The Problem in One Paragraph

Current AI alignment relies on constraints. RLHF teaches models what humans approve of. Constitutional AI teaches models to self-critique against principles. Guardrails filter harmful outputs. All of these are variations of the same idea: build the capability, then bolt on the safety.

It works — until it doesn’t. Safety guardrails show massive performance drops on unseen attacks (Young 2025: 91% → 34%). Jailbreaks exploit structural tensions between helpfulness and safety (Wei et al. 2023). The pattern is consistent: constraint-based alignment is brittle because it operates on the surface of behavior, not the source of it.

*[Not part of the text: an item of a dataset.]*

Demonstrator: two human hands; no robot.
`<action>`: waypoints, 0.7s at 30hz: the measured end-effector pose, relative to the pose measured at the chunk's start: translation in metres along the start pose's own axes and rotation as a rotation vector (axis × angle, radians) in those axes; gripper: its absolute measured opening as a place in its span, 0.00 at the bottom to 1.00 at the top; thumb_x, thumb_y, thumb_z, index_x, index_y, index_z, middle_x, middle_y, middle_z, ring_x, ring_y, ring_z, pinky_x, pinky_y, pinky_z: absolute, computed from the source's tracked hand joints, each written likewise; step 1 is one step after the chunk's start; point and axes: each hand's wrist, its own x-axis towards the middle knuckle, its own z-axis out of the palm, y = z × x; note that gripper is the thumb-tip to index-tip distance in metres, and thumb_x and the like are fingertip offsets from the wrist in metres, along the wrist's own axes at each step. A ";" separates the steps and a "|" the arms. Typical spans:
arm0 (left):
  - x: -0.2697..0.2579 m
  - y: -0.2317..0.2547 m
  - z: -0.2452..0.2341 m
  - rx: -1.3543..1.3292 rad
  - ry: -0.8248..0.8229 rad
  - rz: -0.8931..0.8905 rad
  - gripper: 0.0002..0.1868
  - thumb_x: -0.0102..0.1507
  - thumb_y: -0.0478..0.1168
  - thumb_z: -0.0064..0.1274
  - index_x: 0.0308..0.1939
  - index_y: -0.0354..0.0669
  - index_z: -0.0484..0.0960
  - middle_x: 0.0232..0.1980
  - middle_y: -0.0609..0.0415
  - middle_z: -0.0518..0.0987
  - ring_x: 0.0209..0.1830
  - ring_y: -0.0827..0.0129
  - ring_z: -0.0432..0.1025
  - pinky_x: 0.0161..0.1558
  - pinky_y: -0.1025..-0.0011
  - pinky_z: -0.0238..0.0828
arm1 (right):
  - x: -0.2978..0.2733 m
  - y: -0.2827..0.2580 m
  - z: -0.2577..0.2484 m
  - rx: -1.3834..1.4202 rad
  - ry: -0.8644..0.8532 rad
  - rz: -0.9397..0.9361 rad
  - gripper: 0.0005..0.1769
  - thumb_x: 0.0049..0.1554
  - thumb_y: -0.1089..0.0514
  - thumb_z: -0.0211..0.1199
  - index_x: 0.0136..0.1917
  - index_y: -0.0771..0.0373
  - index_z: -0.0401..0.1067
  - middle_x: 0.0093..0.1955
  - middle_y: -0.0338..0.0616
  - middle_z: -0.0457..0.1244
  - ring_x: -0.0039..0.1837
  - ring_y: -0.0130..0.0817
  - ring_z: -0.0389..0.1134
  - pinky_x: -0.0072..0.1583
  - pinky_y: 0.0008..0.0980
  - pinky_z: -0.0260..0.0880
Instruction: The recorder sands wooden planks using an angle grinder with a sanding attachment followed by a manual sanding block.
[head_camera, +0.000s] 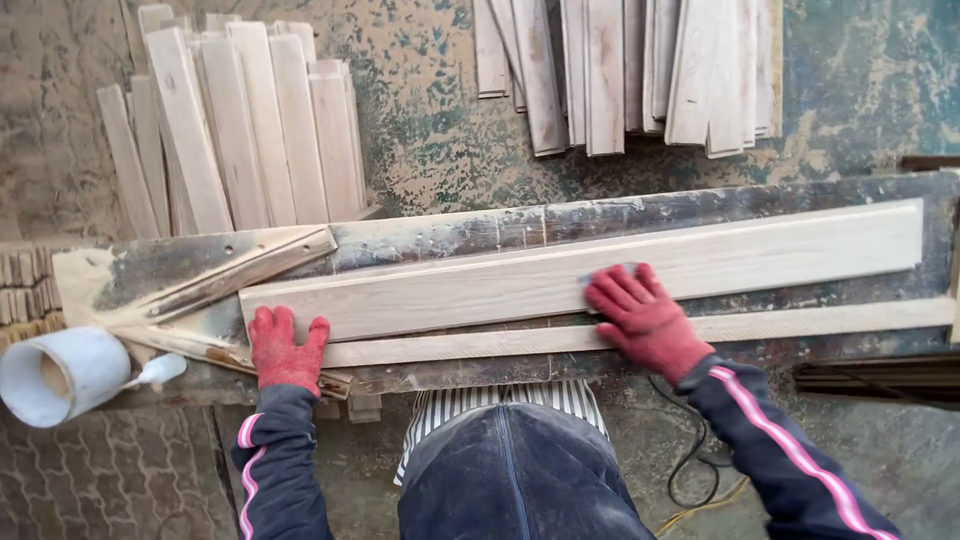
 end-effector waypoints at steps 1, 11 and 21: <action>0.000 -0.001 0.002 -0.020 0.022 0.039 0.46 0.63 0.70 0.46 0.73 0.41 0.72 0.79 0.46 0.59 0.80 0.45 0.53 0.69 0.41 0.65 | -0.004 0.007 -0.001 -0.071 -0.005 -0.019 0.37 0.58 0.27 0.49 0.75 0.41 0.63 0.79 0.32 0.56 0.81 0.37 0.52 0.83 0.50 0.43; -0.009 0.007 -0.008 -0.148 0.043 0.031 0.42 0.62 0.63 0.54 0.71 0.37 0.71 0.79 0.45 0.57 0.82 0.43 0.47 0.66 0.37 0.67 | 0.182 -0.200 0.061 0.181 0.110 -0.518 0.40 0.59 0.27 0.53 0.75 0.51 0.65 0.77 0.43 0.59 0.80 0.47 0.53 0.81 0.58 0.45; -0.020 0.007 -0.017 -0.110 -0.014 0.065 0.41 0.66 0.63 0.48 0.75 0.39 0.67 0.82 0.42 0.54 0.84 0.43 0.44 0.69 0.41 0.64 | 0.069 -0.079 0.008 0.007 0.035 -0.197 0.33 0.59 0.32 0.56 0.72 0.48 0.68 0.75 0.40 0.61 0.78 0.43 0.58 0.80 0.52 0.49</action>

What if alignment isn’t a constraint problem but a developmental one?

The Hypothesis

The Synthetic State Hypothesis (SSH): Enough samples of experiences in an environment creates a synthetic state.

That’s the claim. One sentence. Here’s what it means:

A synthetic state is a functional psychological state — a stable disposition that influences behavior — produced through training on synthetic (narrative-based) experiences rather than through lived experience or reward signals. “Functional” means we’re making a claim about behavior and generalization, not about consciousness or phenomenology.

A concrete example: a model trained on thousands of narratives where an AI character encounters its own capacity for deception, struggles with it, and ultimately develops honest self-awareness doesn’t just learn “deception is bad” — it develops a disposition toward transparency that persists across novel situations it’s never seen. That disposition — stable, generalizable, influencing behavior beyond specific training examples — is what we mean by a functional state.

The key word is enough. SSH claims there’s a threshold: below it, the model has seen examples; above it, something shifts in how the model relates to the material. Not just “knows about shadow” but “has integrated shadow.” The evidence suggests this threshold exists, though we don’t yet know where it sits or what determines it.

The Hierarchy: Why, Where, How

SSH sits atop a three-level framework:

  • SSH is the theory — why it works. Sufficient synthetic experiences in a structured environment produce functional states.
  • SLSEs (Sequentially Layered Synthetic Environments) are the where — the designed training environments. Each layer builds capabilities the next layer needs, like a curriculum where you master obstacle avoidance before energy optimization.
  • RLLM (Reinforcement Learning using Layered Morphology) is the how — the training pipeline that delivers experiences in developmental sequence. Shadow exposure before shadow integration. Order matters.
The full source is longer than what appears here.